"
"How often I've asked you not to wait for me! I prefer to
breakfast alone, anyhow. It's the dreadful habit of breakfasting
together that causes people to get on together so badly."
"I'd not feel right," said he, moderately, but firmly, "if I
didn't see you at breakfast."
She sat silent--thinking. He felt what she was thinking--how
common this was, how "middle class," how "bourgeois," she was
calling it. "Bourgeois" was her favorite word for all that she
objected to in him, for all she was trying to train out of him by
what she regarded as most artistically indirect lessons. He felt
that their talk about his family, what he had said, had shown he
felt, was recurring to her.
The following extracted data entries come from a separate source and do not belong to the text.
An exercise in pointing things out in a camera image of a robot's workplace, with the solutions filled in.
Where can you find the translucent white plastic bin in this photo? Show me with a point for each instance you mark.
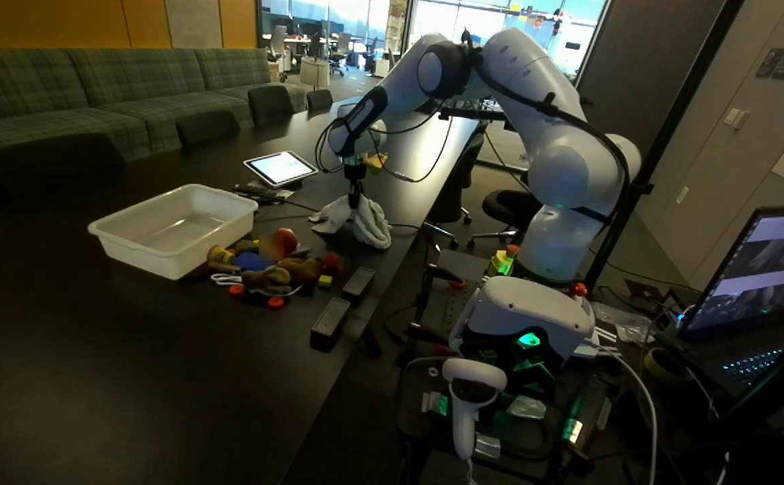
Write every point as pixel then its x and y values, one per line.
pixel 169 231

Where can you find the dark rectangular block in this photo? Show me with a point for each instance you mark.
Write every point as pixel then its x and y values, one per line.
pixel 328 324
pixel 357 284

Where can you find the white VR controller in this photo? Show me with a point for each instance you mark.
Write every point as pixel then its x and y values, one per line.
pixel 473 379

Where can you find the black office chair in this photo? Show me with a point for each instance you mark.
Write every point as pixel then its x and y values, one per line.
pixel 508 208

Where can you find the brown plush toy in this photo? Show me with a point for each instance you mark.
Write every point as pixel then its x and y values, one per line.
pixel 296 270

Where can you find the small yellow cube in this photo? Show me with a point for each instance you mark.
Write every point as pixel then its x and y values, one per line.
pixel 323 280

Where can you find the red toy apple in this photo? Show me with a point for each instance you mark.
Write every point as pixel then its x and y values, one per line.
pixel 284 240

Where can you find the white towel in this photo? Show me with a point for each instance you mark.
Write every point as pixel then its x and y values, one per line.
pixel 365 221

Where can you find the yellow toy cylinder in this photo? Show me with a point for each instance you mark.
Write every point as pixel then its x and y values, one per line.
pixel 219 253

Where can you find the blue toy block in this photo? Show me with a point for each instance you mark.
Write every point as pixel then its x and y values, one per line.
pixel 250 263

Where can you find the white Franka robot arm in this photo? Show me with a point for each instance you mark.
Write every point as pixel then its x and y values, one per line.
pixel 570 171

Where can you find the green plaid sofa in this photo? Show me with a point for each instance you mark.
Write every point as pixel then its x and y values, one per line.
pixel 48 90

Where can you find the red toy piece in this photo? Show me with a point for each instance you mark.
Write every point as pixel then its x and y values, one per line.
pixel 328 260

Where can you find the tan wrist camera mount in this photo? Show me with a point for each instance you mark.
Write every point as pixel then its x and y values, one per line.
pixel 374 163

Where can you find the white wall switch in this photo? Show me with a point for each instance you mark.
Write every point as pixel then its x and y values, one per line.
pixel 737 119

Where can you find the red plastic disc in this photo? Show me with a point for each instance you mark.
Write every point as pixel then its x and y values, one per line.
pixel 234 290
pixel 275 303

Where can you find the large black ottoman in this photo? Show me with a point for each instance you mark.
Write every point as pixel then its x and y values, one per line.
pixel 48 166

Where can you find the open laptop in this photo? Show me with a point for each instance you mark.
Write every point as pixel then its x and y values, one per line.
pixel 769 260

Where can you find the grey wall sign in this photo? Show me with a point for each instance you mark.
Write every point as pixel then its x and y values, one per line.
pixel 780 64

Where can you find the tablet with lit screen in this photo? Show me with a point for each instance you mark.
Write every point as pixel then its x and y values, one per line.
pixel 280 169

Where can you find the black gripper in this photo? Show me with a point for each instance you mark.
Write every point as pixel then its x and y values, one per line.
pixel 353 169

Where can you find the black equipment cart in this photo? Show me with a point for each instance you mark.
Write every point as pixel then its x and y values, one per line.
pixel 535 439

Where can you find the yellow green small device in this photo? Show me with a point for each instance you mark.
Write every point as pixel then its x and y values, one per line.
pixel 501 263

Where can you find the white paper tag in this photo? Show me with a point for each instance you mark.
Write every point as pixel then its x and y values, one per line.
pixel 223 278

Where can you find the small black ottoman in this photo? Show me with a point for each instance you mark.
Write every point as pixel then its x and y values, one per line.
pixel 269 105
pixel 318 101

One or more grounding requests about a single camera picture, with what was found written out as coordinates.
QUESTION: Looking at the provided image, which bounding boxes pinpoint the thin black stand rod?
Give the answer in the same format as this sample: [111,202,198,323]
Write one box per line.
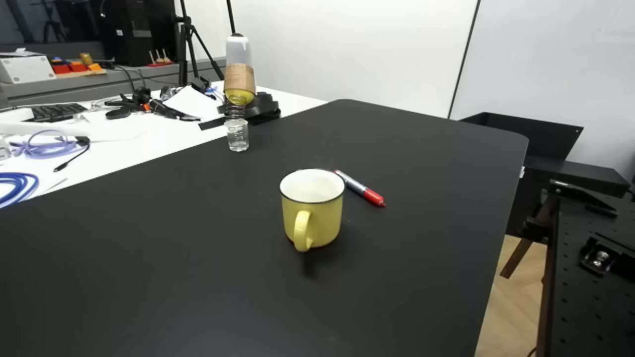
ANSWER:
[224,0,238,37]

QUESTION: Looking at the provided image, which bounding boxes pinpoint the red orange small blocks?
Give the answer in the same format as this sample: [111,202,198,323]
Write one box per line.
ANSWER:
[49,51,107,77]

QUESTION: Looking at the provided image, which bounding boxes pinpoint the black camera tripod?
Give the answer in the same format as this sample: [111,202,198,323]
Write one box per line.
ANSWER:
[172,0,226,95]

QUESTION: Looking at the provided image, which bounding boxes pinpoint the thin black wall pole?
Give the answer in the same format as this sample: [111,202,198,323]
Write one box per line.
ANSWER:
[446,0,480,121]

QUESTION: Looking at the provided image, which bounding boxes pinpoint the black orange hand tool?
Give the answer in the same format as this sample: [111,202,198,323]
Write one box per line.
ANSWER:
[103,87,200,123]

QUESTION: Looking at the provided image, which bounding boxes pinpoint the black side table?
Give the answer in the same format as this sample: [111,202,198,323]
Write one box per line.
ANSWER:
[458,111,631,242]

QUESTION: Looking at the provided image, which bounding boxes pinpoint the thin black cable with plug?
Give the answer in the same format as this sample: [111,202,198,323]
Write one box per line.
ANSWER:
[51,135,93,174]

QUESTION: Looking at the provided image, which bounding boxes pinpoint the red capped marker pen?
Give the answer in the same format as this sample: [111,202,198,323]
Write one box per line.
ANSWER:
[333,168,386,210]

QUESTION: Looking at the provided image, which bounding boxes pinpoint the brown wooden mallet head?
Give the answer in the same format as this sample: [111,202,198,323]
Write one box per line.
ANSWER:
[222,63,257,107]

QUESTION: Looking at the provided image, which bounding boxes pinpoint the black perforated breadboard table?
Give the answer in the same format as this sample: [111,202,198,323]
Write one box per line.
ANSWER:
[535,190,635,357]

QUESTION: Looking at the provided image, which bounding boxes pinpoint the small clear glass jar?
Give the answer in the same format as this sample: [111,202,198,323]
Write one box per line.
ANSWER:
[224,117,251,154]

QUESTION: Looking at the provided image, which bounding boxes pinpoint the white paper sheet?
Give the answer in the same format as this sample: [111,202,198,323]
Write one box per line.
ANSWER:
[160,83,224,123]

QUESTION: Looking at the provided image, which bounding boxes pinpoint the black flat panel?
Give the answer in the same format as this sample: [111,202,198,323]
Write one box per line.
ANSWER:
[97,0,178,67]

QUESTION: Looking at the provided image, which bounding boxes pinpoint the large dark window screen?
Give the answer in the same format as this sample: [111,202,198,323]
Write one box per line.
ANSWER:
[0,0,107,47]

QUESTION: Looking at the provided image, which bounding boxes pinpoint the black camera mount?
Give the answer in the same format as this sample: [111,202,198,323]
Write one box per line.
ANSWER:
[579,230,635,279]

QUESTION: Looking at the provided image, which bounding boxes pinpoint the black keyboard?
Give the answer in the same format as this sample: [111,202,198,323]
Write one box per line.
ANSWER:
[25,101,89,125]

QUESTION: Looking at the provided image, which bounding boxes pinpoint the blue cable coil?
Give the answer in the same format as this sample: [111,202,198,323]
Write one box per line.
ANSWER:
[7,127,91,160]
[0,170,41,210]

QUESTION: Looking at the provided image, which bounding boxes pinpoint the white box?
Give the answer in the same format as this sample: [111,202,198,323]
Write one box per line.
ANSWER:
[0,53,57,85]

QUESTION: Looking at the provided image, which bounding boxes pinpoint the yellow enamel mug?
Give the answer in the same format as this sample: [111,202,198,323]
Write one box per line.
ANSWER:
[277,166,347,254]

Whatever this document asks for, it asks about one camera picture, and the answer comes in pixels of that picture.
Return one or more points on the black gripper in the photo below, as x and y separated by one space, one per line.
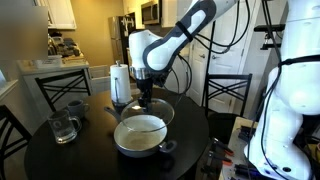
143 83

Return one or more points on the round glass pot lid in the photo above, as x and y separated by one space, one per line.
160 111

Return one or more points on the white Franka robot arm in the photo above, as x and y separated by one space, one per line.
293 83

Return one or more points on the grey pot with cream inside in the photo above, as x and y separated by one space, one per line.
136 141

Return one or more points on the white paper towel roll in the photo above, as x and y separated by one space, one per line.
120 83

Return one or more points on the stainless steel refrigerator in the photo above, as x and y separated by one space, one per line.
121 36

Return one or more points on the grey ceramic mug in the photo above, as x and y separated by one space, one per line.
77 109

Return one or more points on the black metal chair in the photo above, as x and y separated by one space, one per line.
10 133
63 87
228 90

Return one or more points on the white panel door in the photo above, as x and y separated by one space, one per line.
223 66

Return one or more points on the clear glass mug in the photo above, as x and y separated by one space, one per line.
63 128

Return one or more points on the black microwave oven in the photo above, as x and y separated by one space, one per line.
150 11

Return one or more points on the orange black clamp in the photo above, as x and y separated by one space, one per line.
224 147
220 158

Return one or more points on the robot mounting table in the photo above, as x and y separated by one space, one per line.
233 140

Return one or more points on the clear plastic bin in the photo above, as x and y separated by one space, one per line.
48 62

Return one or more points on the black block on mounting table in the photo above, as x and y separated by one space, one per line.
248 132

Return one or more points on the white counter base cabinet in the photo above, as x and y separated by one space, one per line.
36 86

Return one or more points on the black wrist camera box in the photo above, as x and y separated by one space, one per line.
160 79

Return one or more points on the white wall cabinet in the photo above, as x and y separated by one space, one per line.
61 13

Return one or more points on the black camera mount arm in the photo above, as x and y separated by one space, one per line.
268 28

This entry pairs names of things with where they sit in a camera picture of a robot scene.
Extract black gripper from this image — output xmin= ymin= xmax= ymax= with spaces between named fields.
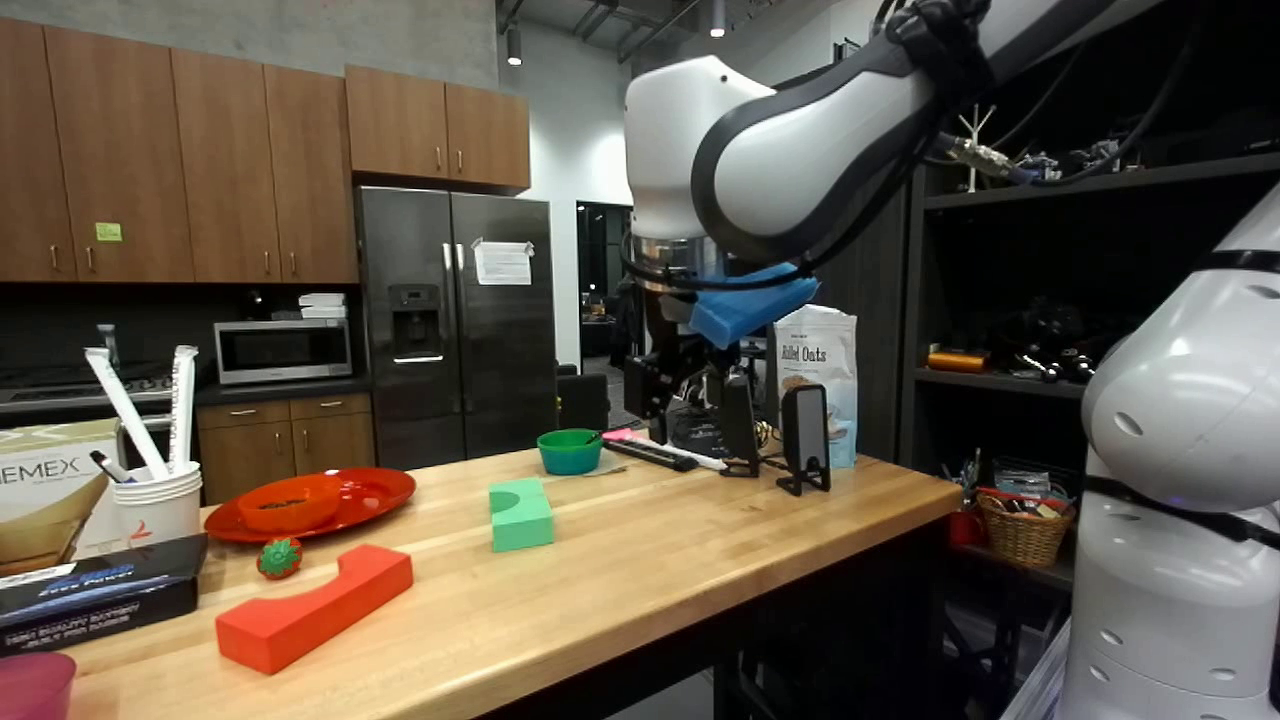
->
xmin=626 ymin=272 xmax=731 ymax=431

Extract green foam block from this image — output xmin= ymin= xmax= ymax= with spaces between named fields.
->
xmin=485 ymin=474 xmax=561 ymax=556

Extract orange foam block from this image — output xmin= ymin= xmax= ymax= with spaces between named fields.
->
xmin=210 ymin=541 xmax=414 ymax=679

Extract black upright device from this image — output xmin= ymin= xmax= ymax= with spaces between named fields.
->
xmin=714 ymin=367 xmax=767 ymax=479

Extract black pink marker tray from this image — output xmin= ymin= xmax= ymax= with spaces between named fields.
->
xmin=601 ymin=424 xmax=731 ymax=474

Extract white blue coffee bag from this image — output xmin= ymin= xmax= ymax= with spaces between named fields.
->
xmin=770 ymin=299 xmax=864 ymax=472

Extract green bowl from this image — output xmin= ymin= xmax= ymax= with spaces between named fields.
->
xmin=532 ymin=424 xmax=606 ymax=479

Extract black phone on stand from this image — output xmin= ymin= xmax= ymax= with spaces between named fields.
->
xmin=774 ymin=381 xmax=836 ymax=499

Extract paper sheet on refrigerator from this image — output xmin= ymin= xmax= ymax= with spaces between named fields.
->
xmin=473 ymin=237 xmax=534 ymax=289

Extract stainless steel refrigerator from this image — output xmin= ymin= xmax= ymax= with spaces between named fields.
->
xmin=356 ymin=178 xmax=561 ymax=472

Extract black shelf unit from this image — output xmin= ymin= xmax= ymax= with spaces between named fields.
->
xmin=904 ymin=0 xmax=1280 ymax=596

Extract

He grew red, burned with shame from
head to foot.
"What a fool, what a pup I was!" he said to himself. "If she had
been a real lady--no, by gad--a real WOMAN--she'd have shown that
she despised me."
Again and again that incident had come back to him. It had been,
perhaps, the most powerful factor in his patience with her airs
and condescensions. He felt that it, the lowest dip of his
degradation in snobism, had given her the right to keep him in his
place. It seemed to him one of those frightful crimes against
self-respect which can never be atoned, and, bad as he thought it
from the standpoint of good sense as to the way to get on with
her, he suffered far more because it was such a stinging, scoffing
denial of all his pretenses of personal pride.